No line before the one containing "outline --target=orange cloth" should appear; that line and all lines after it, through the end of the data, are to be set down exactly.

==*==

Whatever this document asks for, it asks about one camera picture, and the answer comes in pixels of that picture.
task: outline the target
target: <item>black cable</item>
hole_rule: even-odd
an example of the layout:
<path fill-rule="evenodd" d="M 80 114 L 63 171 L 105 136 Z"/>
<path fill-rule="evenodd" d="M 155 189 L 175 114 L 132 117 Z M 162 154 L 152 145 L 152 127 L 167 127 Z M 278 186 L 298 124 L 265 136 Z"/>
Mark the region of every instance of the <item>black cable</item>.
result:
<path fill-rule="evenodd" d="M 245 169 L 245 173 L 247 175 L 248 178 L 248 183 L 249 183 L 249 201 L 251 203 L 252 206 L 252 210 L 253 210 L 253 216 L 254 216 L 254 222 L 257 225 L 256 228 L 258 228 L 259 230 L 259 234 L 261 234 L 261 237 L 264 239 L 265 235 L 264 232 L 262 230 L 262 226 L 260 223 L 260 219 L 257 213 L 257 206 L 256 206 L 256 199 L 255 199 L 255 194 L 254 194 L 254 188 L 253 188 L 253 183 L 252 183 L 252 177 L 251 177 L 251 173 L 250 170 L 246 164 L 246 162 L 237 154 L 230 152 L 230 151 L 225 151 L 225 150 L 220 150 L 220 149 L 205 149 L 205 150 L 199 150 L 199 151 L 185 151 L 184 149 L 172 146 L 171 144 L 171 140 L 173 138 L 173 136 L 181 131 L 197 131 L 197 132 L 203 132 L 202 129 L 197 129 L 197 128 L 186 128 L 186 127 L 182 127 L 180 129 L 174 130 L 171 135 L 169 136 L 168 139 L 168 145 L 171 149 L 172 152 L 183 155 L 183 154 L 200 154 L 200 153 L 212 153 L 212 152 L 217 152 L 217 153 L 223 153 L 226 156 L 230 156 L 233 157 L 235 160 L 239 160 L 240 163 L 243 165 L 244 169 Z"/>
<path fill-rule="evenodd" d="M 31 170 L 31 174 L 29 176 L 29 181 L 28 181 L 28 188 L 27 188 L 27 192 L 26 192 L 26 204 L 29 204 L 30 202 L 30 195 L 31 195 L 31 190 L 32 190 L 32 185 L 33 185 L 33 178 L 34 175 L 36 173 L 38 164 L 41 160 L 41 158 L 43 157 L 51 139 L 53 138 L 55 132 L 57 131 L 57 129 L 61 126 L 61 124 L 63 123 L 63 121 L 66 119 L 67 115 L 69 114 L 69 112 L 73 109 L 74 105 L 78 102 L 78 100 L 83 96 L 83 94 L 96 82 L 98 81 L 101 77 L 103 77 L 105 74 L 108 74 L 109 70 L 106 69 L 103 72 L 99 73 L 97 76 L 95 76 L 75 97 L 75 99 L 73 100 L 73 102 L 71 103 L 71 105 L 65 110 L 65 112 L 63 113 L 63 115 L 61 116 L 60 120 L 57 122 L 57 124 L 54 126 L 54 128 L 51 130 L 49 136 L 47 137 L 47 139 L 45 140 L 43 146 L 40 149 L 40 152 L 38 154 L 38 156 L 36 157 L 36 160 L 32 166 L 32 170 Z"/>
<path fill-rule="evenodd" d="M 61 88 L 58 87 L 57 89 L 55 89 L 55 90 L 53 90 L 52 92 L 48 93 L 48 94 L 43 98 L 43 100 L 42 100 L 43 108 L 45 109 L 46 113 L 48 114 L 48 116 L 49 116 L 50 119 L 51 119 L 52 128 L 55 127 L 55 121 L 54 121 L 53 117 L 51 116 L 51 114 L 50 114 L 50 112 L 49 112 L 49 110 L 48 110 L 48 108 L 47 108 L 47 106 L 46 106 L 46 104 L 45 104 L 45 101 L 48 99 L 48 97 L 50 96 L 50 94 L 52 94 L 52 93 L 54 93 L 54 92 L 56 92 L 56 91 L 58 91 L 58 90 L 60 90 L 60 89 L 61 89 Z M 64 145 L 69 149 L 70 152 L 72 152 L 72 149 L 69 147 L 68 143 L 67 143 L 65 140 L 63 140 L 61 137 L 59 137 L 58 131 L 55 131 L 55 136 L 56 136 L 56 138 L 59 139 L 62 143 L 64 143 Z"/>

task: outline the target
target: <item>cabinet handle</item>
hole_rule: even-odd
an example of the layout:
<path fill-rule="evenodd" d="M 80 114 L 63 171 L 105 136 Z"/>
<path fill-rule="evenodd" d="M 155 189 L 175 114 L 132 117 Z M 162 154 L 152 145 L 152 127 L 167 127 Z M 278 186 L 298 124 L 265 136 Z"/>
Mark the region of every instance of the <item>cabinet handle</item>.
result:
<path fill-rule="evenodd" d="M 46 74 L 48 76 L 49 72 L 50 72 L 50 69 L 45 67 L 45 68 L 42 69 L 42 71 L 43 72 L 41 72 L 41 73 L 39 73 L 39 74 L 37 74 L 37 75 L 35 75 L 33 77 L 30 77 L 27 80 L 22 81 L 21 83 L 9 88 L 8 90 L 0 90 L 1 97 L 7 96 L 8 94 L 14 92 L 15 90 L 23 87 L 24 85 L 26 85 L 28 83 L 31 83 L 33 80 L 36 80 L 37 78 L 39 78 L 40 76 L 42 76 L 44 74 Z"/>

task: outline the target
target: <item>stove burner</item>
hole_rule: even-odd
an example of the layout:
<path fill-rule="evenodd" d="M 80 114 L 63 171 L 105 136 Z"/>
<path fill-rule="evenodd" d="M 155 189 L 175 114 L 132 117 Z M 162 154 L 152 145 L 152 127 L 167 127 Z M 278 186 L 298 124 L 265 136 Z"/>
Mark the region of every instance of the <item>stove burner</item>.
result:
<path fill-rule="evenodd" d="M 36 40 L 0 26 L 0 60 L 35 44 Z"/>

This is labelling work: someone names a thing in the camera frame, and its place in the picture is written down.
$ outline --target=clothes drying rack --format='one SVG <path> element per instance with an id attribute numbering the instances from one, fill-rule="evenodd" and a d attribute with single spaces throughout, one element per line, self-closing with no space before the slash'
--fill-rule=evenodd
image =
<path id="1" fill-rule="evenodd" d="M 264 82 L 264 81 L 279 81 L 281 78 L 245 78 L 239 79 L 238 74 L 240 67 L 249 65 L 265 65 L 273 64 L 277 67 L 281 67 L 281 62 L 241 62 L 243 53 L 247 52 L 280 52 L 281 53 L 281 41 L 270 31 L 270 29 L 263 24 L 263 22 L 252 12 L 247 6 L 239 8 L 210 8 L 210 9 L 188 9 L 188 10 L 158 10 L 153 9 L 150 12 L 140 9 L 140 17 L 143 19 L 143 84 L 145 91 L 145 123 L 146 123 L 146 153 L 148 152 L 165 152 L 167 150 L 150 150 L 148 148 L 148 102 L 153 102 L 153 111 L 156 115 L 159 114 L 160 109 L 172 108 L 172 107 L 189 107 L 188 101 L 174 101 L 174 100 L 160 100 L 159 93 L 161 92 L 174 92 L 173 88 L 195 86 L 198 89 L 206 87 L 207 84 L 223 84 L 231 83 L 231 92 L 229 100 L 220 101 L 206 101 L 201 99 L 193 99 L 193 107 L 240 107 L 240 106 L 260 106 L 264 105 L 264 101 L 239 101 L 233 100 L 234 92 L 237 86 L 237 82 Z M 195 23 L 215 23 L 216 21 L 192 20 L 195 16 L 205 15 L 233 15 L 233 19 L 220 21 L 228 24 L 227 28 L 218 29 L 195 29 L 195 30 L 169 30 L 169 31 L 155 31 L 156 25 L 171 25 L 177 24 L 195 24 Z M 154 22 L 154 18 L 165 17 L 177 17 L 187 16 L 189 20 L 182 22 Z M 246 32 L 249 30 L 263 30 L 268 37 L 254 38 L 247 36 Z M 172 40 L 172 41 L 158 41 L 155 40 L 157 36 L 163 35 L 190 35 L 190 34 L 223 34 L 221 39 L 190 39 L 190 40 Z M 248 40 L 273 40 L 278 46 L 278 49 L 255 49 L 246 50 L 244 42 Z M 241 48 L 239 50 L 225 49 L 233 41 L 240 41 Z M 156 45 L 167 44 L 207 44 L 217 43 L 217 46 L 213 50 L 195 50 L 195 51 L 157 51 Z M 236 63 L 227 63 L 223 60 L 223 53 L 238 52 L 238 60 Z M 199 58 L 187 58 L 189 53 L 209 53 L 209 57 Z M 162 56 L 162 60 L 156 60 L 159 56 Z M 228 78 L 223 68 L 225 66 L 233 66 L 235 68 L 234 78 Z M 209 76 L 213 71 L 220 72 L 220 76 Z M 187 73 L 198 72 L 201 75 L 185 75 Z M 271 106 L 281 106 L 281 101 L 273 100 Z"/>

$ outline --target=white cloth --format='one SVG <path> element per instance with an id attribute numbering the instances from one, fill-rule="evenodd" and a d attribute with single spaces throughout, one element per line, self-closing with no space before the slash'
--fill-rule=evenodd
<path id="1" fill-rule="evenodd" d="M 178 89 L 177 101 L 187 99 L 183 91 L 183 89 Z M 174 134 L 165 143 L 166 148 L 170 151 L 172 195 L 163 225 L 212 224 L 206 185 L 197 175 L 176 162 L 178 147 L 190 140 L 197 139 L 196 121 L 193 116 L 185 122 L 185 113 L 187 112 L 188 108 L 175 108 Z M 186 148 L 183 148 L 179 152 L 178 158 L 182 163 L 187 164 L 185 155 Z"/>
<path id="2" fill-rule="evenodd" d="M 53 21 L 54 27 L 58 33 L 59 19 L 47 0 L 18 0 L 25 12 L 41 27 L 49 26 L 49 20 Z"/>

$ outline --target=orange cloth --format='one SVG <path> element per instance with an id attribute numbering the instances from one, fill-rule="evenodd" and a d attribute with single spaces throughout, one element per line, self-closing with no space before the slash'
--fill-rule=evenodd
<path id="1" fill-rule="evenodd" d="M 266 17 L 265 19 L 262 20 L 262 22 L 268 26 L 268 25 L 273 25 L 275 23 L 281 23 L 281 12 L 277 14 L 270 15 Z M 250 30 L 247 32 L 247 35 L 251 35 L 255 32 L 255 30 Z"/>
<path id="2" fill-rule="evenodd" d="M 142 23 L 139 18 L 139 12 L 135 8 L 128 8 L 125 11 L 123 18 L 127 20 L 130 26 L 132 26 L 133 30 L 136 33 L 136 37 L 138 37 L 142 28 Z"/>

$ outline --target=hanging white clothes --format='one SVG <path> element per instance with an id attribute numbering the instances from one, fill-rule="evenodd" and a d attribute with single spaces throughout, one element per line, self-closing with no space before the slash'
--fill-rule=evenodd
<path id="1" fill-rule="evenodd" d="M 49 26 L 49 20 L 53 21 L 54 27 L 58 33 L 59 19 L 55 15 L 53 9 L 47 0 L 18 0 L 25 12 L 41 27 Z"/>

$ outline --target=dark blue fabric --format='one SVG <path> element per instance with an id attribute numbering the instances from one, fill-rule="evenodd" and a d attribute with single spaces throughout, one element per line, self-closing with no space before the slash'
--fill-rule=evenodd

==*==

* Answer to this exercise
$ outline --target=orange cloth --format='one SVG <path> element per instance with an id attribute numbering the instances from one, fill-rule="evenodd" and a d attribute with single spaces throughout, one element per line, self-closing with no space before the slash'
--fill-rule=evenodd
<path id="1" fill-rule="evenodd" d="M 266 17 L 265 19 L 262 20 L 262 22 L 268 26 L 268 25 L 273 25 L 275 23 L 281 23 L 281 12 L 277 14 L 270 15 Z M 250 30 L 247 32 L 247 35 L 251 35 L 255 32 L 255 30 Z"/>
<path id="2" fill-rule="evenodd" d="M 142 23 L 139 18 L 139 12 L 135 8 L 128 8 L 125 11 L 123 18 L 127 20 L 130 26 L 132 26 L 133 30 L 136 33 L 136 37 L 138 37 L 142 28 Z"/>

$ outline --target=hanging white clothes --format='one SVG <path> element per instance with an id attribute numbering the instances from one, fill-rule="evenodd" and a d attribute with single spaces throughout, one element per line, self-closing with no space before the slash'
--fill-rule=evenodd
<path id="1" fill-rule="evenodd" d="M 49 26 L 49 20 L 53 21 L 54 27 L 58 33 L 59 19 L 55 15 L 53 9 L 47 0 L 18 0 L 25 12 L 41 27 Z"/>

$ outline --target=dark blue fabric --format='one SVG <path> element per instance with an id attribute numbering the instances from one, fill-rule="evenodd" and a d attribute with single spaces throughout, one element per line, self-closing with no space before the slash'
--fill-rule=evenodd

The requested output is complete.